= Assigned task =
Out of the records below, copy all lines in which the word "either" occurs.

---- Provided material

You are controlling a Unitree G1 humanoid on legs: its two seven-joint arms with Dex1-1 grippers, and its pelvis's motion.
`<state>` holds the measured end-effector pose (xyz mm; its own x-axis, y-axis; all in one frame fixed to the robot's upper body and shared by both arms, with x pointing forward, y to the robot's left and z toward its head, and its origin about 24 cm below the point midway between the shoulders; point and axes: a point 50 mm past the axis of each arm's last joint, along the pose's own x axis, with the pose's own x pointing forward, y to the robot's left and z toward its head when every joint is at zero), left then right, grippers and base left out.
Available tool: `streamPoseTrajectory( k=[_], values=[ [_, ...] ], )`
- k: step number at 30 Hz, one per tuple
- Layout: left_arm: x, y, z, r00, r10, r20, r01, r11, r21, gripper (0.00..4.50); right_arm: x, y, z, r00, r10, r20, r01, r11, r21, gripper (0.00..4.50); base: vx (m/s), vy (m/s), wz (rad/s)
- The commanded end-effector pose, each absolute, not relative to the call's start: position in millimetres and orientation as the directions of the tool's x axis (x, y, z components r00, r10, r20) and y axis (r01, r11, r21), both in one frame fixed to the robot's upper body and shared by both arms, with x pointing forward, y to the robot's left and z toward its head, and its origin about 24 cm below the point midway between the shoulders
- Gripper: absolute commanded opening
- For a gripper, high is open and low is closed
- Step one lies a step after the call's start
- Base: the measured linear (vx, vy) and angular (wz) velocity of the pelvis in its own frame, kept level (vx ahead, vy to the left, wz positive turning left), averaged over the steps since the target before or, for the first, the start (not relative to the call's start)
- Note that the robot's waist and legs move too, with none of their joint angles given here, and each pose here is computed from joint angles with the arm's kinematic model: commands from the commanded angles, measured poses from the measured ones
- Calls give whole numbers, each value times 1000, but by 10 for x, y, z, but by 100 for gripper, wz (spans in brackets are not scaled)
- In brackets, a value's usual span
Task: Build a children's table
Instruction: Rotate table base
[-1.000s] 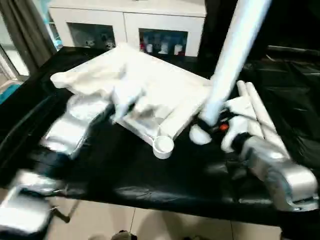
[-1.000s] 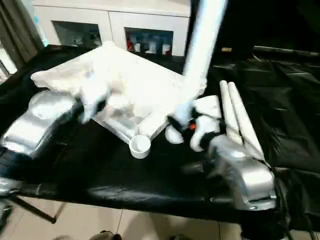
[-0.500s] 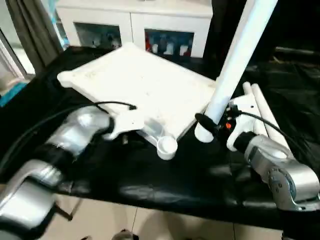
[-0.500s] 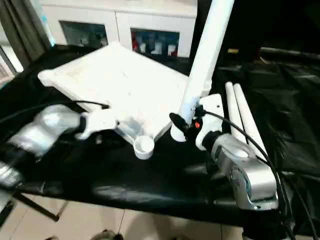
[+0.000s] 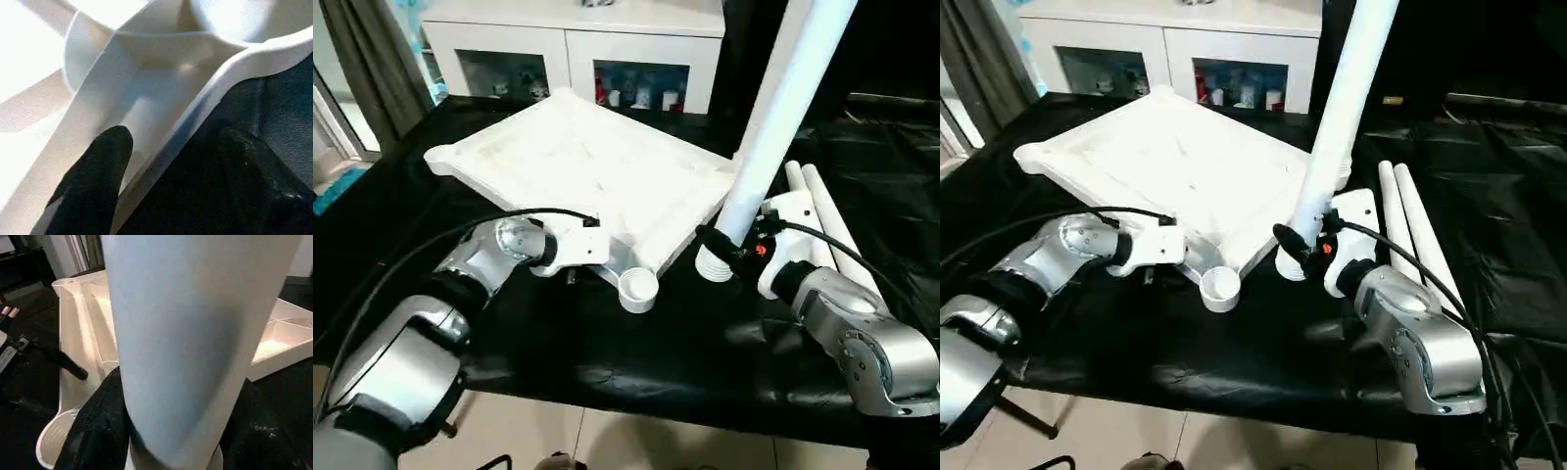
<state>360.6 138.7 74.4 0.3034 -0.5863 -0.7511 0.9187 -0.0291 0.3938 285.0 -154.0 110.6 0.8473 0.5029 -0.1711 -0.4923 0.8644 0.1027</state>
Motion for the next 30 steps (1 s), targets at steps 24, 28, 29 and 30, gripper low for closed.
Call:
streamPoseTrajectory(
  k=[24,28,29,30],
  values=[
    [3416,1404,649,-40,-575,-818,999,-39,-22,118,2848,-1545,1133,842,518,-152,-515,855,62,191,0,0,0],
    [3459,1341,632,55,-609,-791,996,89,1,100,2849,-1543,1118,843,515,-155,-510,857,69,191,0,0,0],
    [3506,1272,615,153,-630,-762,978,206,26,97,2839,-1536,1103,842,515,-160,-510,857,78,191,0,0,0],
    [3514,1255,608,175,-632,-755,971,237,26,91,2835,-1534,1098,841,516,-162,-510,857,80,191,0,0,0]
  ],
)
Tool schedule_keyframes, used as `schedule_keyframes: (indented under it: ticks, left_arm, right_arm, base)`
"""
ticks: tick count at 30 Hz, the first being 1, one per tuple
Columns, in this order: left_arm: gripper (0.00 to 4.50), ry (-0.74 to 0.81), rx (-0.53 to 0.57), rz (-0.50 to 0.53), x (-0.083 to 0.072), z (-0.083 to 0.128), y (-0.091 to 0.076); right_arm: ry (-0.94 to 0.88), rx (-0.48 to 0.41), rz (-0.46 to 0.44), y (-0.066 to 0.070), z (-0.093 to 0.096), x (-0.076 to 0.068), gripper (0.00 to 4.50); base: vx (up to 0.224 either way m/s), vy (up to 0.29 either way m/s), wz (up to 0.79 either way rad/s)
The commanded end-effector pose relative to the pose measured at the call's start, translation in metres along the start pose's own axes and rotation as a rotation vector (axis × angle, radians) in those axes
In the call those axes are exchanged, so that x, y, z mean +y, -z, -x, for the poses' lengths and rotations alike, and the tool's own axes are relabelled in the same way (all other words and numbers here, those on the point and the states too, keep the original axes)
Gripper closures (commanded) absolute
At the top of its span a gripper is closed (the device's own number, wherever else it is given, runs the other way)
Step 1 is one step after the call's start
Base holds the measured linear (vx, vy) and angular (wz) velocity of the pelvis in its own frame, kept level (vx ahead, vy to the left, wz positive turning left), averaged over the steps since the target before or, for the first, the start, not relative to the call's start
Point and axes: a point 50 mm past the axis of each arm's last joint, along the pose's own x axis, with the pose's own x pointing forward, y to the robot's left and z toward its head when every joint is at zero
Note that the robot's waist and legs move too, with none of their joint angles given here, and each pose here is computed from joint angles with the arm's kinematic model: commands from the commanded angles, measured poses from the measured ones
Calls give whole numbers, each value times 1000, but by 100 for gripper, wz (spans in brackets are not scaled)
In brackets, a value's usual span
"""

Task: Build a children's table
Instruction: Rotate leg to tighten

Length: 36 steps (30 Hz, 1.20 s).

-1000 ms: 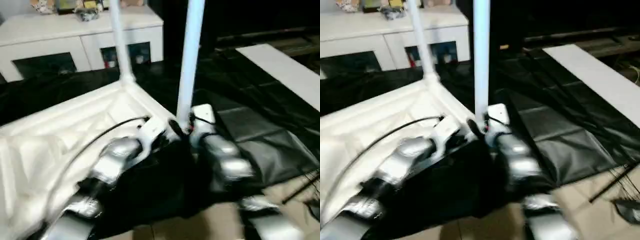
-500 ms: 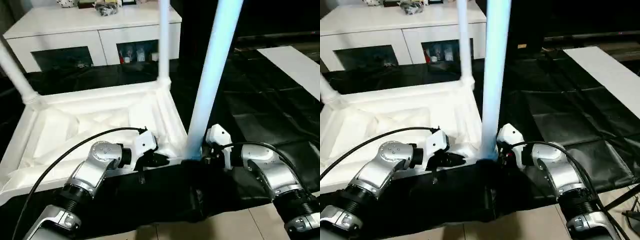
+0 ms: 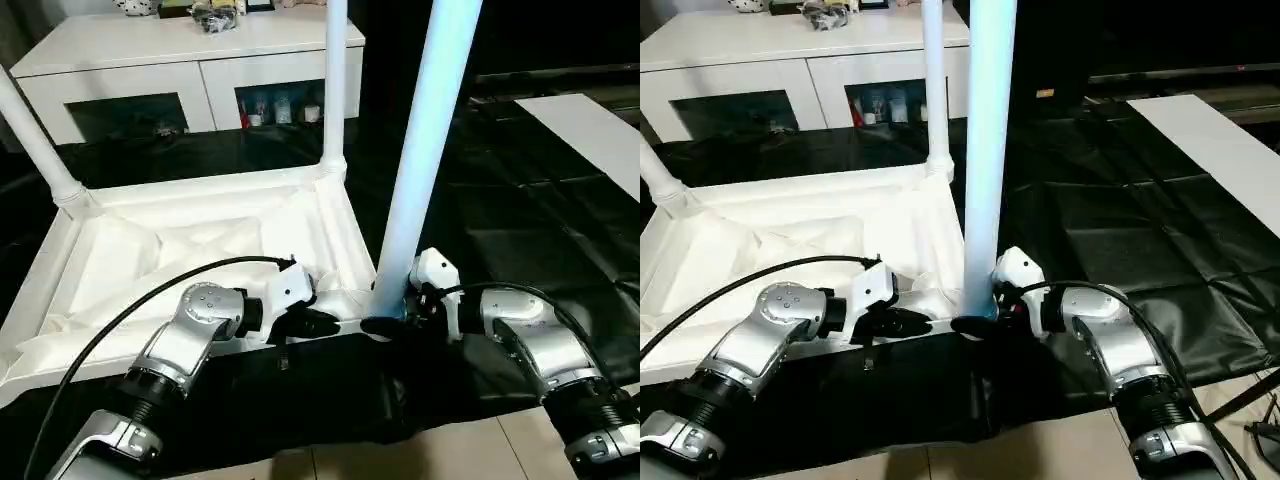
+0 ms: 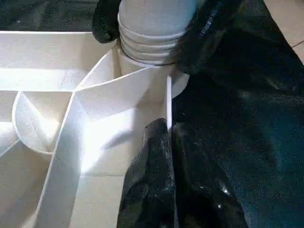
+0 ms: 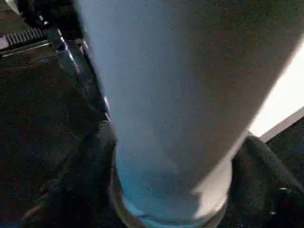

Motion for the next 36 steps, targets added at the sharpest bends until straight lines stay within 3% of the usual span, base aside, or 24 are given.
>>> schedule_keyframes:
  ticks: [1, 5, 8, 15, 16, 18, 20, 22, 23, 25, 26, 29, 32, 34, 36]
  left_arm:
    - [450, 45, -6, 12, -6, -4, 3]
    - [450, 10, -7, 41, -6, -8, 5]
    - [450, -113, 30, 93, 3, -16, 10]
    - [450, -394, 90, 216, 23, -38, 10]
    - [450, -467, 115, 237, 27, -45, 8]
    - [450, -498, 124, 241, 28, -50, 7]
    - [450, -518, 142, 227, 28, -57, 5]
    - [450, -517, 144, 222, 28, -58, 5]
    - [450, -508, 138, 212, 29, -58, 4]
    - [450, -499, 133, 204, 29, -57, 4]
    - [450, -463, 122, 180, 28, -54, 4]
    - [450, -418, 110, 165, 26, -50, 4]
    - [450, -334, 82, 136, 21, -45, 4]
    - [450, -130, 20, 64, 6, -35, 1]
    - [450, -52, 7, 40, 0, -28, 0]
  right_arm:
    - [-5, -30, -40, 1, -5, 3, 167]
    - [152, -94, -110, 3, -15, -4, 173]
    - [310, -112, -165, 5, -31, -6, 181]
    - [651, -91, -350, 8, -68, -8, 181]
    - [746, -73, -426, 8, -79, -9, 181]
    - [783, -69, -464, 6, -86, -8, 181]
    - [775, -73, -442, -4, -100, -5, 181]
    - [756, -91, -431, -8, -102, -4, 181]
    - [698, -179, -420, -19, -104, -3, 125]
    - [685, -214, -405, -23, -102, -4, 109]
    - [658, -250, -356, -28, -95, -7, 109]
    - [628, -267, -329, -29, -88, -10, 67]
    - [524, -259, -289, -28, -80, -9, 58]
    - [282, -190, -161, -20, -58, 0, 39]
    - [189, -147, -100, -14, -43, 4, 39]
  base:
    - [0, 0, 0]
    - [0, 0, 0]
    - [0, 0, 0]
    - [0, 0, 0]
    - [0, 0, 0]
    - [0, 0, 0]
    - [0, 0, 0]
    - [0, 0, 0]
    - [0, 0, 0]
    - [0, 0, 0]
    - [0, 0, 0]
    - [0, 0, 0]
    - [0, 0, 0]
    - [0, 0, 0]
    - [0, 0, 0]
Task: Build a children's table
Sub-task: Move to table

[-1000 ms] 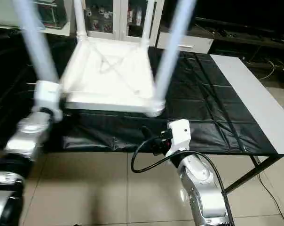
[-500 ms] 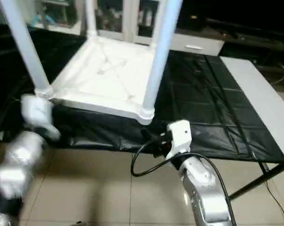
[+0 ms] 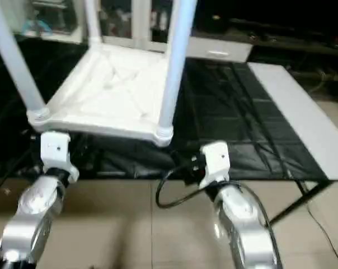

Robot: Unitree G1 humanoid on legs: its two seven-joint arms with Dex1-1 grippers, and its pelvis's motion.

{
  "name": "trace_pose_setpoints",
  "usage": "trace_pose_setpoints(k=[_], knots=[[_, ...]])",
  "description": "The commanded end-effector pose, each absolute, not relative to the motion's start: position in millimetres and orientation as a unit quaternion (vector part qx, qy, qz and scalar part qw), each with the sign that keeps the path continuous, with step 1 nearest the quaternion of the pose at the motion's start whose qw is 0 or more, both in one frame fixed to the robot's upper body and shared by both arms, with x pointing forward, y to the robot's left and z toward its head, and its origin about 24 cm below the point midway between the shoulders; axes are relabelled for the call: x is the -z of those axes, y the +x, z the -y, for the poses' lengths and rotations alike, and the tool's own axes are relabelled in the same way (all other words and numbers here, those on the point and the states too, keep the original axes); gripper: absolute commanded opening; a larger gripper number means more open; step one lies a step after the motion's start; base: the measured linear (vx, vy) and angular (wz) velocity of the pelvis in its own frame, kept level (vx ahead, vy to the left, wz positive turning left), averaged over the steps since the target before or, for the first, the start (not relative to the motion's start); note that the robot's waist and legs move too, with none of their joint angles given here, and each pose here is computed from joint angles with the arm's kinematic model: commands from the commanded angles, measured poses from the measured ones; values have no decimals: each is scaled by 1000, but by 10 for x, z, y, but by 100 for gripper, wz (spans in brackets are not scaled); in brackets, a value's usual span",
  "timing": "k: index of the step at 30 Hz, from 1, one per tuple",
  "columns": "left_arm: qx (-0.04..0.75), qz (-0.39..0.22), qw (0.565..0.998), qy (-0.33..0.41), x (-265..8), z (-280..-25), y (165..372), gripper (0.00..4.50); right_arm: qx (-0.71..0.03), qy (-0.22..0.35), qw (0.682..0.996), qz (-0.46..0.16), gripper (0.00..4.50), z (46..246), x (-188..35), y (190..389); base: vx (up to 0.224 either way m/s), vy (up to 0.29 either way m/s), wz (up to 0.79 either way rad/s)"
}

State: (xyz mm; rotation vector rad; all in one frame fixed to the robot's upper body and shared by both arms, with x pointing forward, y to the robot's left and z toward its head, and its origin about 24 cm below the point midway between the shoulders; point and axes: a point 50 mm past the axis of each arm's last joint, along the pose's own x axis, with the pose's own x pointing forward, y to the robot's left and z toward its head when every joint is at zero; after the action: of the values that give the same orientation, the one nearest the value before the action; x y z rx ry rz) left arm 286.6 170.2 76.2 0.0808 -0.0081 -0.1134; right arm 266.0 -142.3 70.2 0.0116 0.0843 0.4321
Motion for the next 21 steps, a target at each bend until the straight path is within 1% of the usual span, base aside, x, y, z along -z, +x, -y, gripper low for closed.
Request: trace_pose_setpoints(k=[1,3,5,6,8,9,10,13,15,16,18,21], knots=[[70,17,997,32,-835,-1576,2915,142,-196,12,980,-44,381,1518,-719,2705,55,36,-9],[85,13,995,51,-829,-1506,2932,142,-188,9,981,-38,381,1529,-754,2737,100,13,-5],[85,12,995,45,-832,-1490,2907,142,-189,18,981,-36,381,1531,-754,2722,108,3,-4],[83,10,995,48,-846,-1506,2886,142,-184,32,982,-40,381,1532,-726,2717,108,0,-2],[80,11,996,48,-864,-1526,2871,142,-185,38,981,-42,381,1516,-708,2709,170,-14,3],[78,11,996,48,-883,-1549,2863,142,-190,42,980,-45,381,1489,-691,2704,195,-18,5],[74,12,996,51,-902,-1602,2860,142,-204,45,977,-46,381,1418,-672,2696,208,-28,5],[61,8,997,49,-871,-1679,2856,142,-212,26,975,-54,381,1364,-603,2718,182,-57,4],[57,7,997,51,-865,-1705,2850,142,-219,22,974,-55,381,1347,-596,2726,176,-41,12],[55,2,997,53,-847,-1727,2840,142,-221,33,973,-58,381,1339,-584,2723,155,24,21],[51,0,998,49,-852,-1743,2839,142,-220,28,973,-59,381,1345,-578,2720,76,46,14],[51,1,997,49,-871,-1765,2838,142,-217,34,974,-57,381,1362,-596,2727,107,-14,-15]])
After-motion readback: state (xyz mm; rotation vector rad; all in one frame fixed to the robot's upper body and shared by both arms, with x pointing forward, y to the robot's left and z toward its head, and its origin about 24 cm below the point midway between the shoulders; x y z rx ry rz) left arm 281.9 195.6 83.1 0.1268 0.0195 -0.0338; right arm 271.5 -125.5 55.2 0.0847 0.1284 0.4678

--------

= Result =
Columns, in this order: left_arm: gripper (0.00 to 4.50), ry (-0.74 to 0.81), rx (-0.53 to 0.57), rz (-0.50 to 0.53), x (-0.083 to 0.072), z (-0.083 to 0.128), y (-0.091 to 0.076); right_arm: ry (-0.94 to 0.88), rx (-0.48 to 0.41), rz (-0.46 to 0.44), y (-0.066 to 0.070), z (-0.093 to 0.096), x (-0.076 to 0.068), gripper (0.00 to 4.50); base: vx (up to 0.224 either way m/s), vy (up to 0.29 either way m/s), wz (up to 0.79 either way rad/s)
  "columns": "left_arm: qx (-0.04..0.75), qz (-0.39..0.22), qw (0.565..0.998), qy (-0.33..0.41), x (-265..8), z (-280..-25), y (165..372), gripper (0.00..4.50); right_arm: qx (-0.71..0.03), qy (-0.22..0.35), qw (0.682..0.996), qz (-0.46..0.16), gripper (0.00..4.50), z (46..246), x (-188..35), y (190..389); base: vx (up to 0.224 either way m/s), vy (up to 0.29 either way m/s), wz (up to 0.79 either way rad/s)"

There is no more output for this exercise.